• [Activity]: Output, word for word, every line from the line with "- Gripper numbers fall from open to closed" through the final line of the data below.

• [Dataset section]:
━━━
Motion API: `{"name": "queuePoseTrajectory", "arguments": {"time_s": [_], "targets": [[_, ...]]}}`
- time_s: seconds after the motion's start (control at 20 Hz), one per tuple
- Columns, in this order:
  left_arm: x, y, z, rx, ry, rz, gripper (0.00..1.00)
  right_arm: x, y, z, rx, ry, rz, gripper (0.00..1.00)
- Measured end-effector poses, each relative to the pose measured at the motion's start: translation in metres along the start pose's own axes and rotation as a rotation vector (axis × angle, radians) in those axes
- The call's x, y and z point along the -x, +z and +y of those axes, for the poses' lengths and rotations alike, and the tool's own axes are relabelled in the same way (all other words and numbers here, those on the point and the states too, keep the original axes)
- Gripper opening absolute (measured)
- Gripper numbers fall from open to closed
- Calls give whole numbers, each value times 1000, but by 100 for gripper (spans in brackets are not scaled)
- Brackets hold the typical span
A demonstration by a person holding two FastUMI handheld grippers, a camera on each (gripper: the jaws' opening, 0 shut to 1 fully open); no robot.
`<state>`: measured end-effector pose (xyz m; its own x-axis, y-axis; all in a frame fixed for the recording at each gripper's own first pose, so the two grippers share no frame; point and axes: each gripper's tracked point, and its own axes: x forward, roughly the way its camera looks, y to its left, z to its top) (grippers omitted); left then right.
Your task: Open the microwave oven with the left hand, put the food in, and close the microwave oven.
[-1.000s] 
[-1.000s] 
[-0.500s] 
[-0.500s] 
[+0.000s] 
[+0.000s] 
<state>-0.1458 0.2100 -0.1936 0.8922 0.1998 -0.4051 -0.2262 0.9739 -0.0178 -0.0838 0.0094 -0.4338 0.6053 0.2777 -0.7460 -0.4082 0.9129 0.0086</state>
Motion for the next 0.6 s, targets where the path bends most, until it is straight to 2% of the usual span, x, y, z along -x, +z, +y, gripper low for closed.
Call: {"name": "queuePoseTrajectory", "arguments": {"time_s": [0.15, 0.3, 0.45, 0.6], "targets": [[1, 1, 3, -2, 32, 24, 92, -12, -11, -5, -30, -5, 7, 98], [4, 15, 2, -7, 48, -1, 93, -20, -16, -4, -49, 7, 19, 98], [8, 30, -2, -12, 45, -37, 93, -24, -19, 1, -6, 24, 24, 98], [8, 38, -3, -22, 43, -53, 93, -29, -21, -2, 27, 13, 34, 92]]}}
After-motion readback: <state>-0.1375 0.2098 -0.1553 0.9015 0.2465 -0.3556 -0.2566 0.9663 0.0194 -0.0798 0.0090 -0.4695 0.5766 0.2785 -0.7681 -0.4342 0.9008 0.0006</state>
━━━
• [Your solution]:
- Gripper numbers fall from open to closed
- Calls give whole numbers, each value times 1000, but by 100 for gripper (spans in brackets are not scaled)
- Brackets hold the typical span
A demonstration by a person holding two FastUMI handheld grippers, a camera on each (gripper: the jaws' opening, 0 shut to 1 fully open); no robot.
`<state>`: measured end-effector pose (xyz m; its own x-axis, y-axis; all in a frame fixed for the recording at each gripper's own first pose, so the two grippers share no frame; point and axes: each gripper's tracked point, and its own axes: x forward, roughly the way its camera looks, y to its left, z to its top) (grippers omitted); left then right.
Your task: Open the microwave oven with the left hand, put the food in, and close the microwave oven.
[-1.000s] 
[-1.000s] 
[-0.500s] 
[-0.500s] 
[+0.000s] 
[+0.000s] 
<state>-0.1458 0.2100 -0.1936 0.8922 0.1998 -0.4051 -0.2262 0.9739 -0.0178 -0.0838 0.0094 -0.4338 0.6053 0.2777 -0.7460 -0.4082 0.9129 0.0086</state>
Motion for the next 0.6 s, targets where the path bends most, until it is straight to 2% of the usual span, x, y, z along -x, +z, +y, gripper low for closed.
Call: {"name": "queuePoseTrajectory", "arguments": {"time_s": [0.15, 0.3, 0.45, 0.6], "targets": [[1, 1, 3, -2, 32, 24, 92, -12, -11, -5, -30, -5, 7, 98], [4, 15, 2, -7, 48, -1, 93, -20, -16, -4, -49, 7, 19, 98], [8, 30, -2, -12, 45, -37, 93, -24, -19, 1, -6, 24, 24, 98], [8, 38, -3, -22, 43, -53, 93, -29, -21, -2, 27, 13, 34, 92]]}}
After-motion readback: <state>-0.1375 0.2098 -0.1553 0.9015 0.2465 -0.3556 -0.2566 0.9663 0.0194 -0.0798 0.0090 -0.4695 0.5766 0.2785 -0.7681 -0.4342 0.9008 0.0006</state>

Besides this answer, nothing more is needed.